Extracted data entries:
- Opening Delimiter -

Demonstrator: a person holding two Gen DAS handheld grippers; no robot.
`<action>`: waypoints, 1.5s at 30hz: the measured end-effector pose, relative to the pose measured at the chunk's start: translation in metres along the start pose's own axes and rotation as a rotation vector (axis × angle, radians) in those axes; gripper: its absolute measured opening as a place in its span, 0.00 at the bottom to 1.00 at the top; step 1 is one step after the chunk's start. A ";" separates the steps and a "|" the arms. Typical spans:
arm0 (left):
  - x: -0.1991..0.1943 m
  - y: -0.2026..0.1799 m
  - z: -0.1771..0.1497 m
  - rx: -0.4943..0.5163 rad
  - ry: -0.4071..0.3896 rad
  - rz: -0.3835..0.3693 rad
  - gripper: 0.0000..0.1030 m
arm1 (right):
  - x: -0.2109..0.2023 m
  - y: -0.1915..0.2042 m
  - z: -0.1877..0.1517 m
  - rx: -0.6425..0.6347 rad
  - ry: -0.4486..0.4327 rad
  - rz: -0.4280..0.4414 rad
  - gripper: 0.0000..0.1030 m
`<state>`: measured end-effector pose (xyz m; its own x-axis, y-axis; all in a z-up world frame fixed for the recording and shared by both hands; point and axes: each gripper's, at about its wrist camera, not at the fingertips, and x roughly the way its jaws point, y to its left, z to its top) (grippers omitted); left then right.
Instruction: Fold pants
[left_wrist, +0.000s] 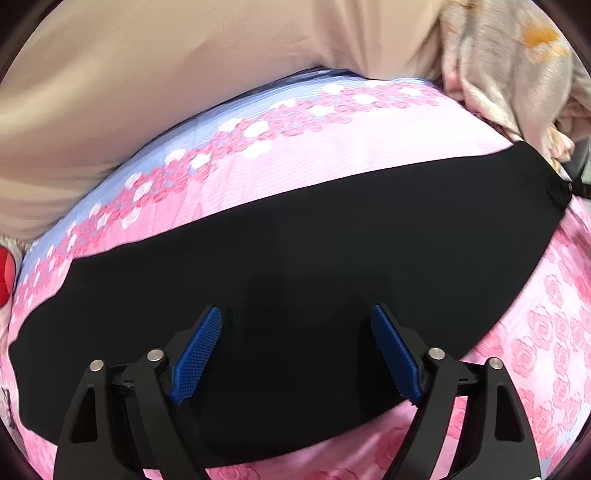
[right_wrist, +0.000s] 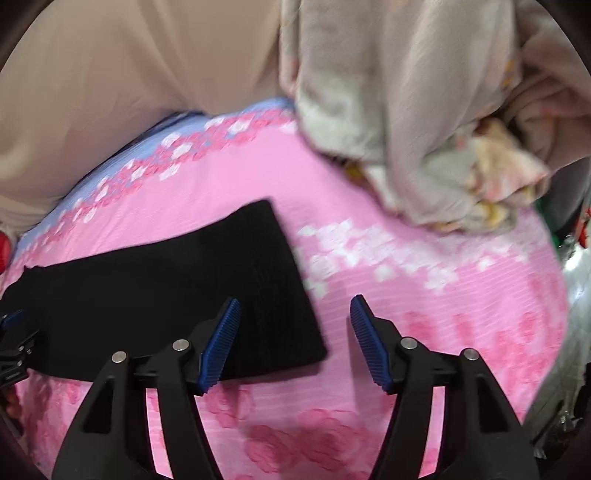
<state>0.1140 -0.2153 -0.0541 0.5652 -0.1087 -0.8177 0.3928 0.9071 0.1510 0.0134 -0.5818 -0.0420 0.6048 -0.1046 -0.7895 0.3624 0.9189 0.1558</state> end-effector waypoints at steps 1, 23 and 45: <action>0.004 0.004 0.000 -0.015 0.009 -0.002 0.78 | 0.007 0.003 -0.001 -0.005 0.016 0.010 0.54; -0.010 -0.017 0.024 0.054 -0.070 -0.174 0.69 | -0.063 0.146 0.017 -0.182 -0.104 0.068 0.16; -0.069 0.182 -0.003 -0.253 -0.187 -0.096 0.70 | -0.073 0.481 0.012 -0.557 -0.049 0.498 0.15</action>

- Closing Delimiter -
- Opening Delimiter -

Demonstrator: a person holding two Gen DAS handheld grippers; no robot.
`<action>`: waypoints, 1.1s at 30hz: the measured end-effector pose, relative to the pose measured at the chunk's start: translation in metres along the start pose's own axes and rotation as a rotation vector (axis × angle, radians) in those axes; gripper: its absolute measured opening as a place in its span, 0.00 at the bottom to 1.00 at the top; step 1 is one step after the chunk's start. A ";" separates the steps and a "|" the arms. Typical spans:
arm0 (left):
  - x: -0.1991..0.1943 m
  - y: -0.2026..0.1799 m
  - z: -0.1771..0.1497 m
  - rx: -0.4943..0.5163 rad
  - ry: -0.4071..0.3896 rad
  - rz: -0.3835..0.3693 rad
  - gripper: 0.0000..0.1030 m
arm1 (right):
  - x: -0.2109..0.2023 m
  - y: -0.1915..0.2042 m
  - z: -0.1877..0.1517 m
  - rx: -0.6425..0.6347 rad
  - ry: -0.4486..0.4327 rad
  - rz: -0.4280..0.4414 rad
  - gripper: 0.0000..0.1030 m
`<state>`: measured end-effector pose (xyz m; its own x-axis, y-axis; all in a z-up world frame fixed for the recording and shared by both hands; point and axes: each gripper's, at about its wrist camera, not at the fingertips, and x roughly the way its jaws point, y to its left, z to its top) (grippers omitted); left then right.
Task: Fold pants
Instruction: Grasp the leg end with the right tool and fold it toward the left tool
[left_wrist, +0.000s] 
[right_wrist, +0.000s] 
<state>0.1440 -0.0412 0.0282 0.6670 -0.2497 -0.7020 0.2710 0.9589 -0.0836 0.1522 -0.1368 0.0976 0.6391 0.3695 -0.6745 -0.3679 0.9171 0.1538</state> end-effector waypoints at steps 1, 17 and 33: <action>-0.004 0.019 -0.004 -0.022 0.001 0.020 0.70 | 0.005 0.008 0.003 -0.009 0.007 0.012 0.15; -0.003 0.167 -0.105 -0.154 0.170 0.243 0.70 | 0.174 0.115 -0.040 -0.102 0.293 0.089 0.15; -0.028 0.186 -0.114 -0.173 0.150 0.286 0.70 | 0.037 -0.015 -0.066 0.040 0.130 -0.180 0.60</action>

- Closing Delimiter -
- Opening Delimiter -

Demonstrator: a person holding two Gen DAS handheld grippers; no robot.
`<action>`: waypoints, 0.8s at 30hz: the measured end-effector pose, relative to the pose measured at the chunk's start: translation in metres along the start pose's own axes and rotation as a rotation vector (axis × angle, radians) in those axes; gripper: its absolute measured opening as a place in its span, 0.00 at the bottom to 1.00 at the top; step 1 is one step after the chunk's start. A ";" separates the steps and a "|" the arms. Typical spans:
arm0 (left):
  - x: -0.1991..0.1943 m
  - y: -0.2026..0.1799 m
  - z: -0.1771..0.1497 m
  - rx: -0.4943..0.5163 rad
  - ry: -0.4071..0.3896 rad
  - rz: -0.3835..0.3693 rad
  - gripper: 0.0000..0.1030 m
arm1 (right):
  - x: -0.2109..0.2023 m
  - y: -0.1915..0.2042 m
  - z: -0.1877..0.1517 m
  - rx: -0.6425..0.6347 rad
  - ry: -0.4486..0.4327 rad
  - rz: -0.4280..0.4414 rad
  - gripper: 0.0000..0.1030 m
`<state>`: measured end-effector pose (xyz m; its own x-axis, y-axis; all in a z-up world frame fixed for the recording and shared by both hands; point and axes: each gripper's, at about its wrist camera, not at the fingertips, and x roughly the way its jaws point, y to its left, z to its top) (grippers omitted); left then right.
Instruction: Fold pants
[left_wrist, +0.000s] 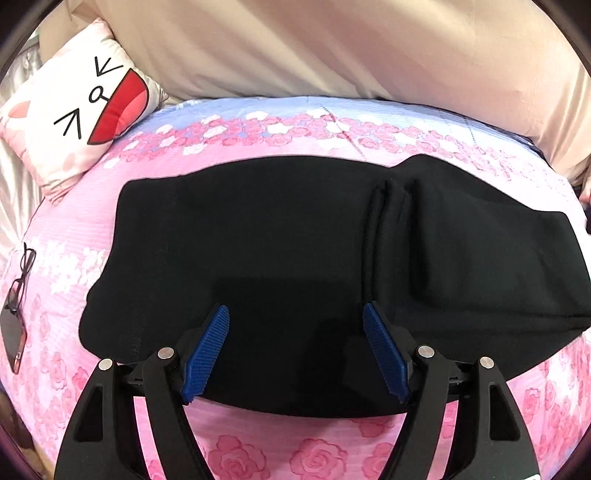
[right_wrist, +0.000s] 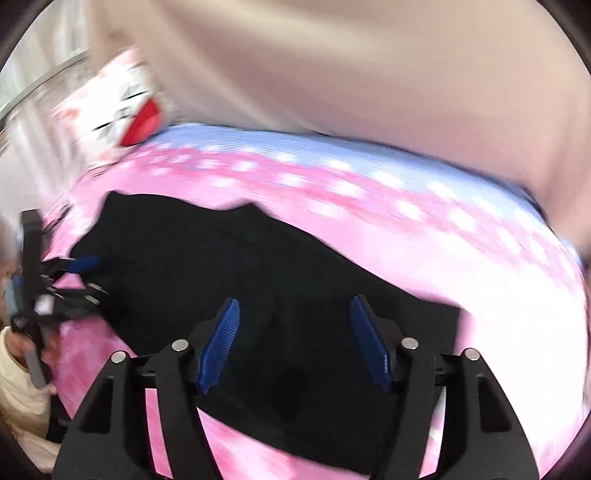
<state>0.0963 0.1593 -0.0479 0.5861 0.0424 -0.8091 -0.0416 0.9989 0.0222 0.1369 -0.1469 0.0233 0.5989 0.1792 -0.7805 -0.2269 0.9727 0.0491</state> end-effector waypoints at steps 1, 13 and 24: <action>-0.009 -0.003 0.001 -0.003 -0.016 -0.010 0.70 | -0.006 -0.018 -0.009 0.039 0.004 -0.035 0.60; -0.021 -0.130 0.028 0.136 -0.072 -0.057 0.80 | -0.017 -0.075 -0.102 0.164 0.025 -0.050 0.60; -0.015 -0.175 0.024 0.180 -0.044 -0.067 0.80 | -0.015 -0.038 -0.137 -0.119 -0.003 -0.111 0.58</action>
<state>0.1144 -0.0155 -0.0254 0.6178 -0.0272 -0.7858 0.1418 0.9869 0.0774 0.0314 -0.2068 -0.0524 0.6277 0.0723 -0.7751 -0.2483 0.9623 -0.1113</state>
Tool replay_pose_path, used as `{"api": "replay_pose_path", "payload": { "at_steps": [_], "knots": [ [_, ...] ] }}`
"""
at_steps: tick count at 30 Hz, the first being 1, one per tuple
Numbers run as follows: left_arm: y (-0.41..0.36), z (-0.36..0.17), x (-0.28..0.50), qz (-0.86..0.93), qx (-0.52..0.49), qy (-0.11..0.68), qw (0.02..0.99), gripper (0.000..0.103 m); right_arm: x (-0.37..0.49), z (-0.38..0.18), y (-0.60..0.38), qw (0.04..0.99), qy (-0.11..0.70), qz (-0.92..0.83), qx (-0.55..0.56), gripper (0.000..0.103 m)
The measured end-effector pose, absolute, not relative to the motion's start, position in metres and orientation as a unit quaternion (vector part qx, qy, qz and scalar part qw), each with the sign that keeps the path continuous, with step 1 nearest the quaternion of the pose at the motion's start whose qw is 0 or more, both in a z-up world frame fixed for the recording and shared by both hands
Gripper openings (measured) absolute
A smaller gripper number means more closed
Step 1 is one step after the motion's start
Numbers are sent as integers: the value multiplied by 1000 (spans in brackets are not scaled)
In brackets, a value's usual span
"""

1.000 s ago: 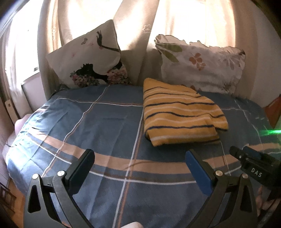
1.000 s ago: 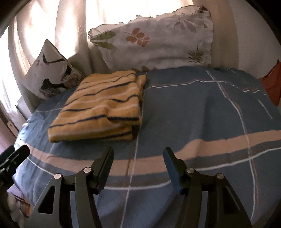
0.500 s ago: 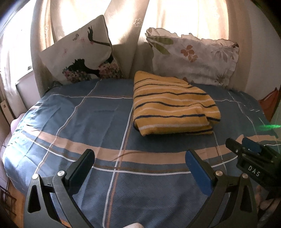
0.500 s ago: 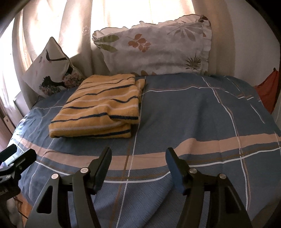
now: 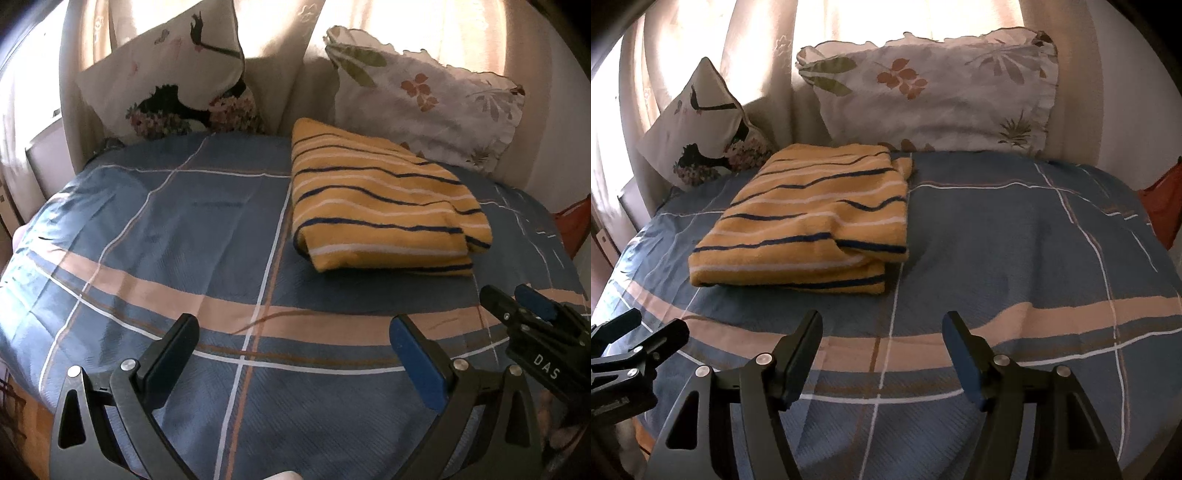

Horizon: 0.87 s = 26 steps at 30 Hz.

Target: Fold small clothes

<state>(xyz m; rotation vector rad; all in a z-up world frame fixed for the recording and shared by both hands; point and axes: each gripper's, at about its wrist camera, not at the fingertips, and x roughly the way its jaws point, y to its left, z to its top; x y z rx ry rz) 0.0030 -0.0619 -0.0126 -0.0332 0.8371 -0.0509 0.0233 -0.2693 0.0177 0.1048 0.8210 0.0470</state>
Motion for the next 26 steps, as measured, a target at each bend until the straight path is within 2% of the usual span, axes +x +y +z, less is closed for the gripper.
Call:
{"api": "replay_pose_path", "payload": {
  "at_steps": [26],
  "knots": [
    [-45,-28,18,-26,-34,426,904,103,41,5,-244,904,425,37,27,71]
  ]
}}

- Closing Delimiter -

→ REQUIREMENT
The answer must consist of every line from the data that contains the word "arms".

→ OUTPUT FOR THIS EXERCISE
`<action>`: waypoints, 1.5s at 30hz: the measured end-effector pose, relative to the pose measured at the chunk's start: translation in metres along the start pose's own axes and rotation as a rotation vector (axis × angle, radians) in those axes; gripper: its absolute measured opening as a place in its span, 0.00 at the bottom to 1.00 at the top; step 1 is one step after the chunk's start. A ";" separates the steps and a "|" the arms. Typical spans:
`<action>`: waypoints, 1.1s at 30hz: the measured end-effector pose, relative to the pose measured at the chunk's start: translation in metres along the start pose's own axes and rotation as a rotation vector (axis × angle, radians) in those axes; gripper: its absolute measured opening as a place in its span, 0.00 at the bottom to 1.00 at the top; step 1 is one step after the chunk's start. A ";" separates the steps and a "|" the arms. Typical spans:
`<action>`: waypoints, 0.8s at 30hz: the measured end-effector pose, relative to the pose measured at the chunk's start: translation in metres along the start pose's own axes and rotation as a rotation vector (axis × angle, radians) in those axes; gripper: its absolute measured opening as a place in its span, 0.00 at the bottom to 1.00 at the top; step 1 is one step after the chunk's start. A ";" separates the steps and a "|" the arms. Typical spans:

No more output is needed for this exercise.